- _Task to carry out_:
Copy out all lines bearing the word "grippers" from the listing below.

- _Material provided_:
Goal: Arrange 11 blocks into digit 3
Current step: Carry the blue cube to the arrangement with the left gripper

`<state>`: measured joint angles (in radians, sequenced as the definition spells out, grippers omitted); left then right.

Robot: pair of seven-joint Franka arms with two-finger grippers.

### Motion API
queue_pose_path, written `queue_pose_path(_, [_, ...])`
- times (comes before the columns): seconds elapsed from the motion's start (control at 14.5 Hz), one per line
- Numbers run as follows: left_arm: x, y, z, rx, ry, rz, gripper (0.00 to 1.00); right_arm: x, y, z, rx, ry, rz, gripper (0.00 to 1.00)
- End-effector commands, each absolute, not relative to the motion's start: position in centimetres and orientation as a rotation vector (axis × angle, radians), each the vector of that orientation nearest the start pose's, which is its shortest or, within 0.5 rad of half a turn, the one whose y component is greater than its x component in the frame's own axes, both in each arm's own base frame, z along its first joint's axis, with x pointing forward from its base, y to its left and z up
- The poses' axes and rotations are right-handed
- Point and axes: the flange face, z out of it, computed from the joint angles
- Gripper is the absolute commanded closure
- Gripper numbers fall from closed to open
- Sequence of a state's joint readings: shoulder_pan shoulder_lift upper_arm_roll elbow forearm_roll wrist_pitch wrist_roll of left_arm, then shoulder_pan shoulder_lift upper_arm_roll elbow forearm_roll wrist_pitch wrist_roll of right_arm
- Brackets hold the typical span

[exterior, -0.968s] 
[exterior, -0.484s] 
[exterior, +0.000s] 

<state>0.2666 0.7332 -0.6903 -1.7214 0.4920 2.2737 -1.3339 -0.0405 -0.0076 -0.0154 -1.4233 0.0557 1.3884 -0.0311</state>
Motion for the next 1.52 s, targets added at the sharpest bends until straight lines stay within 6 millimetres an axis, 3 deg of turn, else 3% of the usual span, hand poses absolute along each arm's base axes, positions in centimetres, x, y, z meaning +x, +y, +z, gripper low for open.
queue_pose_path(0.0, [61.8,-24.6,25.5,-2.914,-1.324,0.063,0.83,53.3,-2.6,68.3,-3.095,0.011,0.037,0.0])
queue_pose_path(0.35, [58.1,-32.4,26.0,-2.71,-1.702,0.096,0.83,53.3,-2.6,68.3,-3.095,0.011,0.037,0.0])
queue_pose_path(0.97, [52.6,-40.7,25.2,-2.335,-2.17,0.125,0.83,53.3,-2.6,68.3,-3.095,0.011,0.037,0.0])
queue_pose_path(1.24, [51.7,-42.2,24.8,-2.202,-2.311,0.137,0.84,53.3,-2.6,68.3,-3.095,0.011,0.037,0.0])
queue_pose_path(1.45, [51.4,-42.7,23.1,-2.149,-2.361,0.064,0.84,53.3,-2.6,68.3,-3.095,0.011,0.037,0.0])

- _Response_:
`<state>`: measured joint angles (in radians, sequenced as the definition spells out, grippers omitted); left then right.
Robot: pair of seven-joint Franka arms with two-finger grippers.

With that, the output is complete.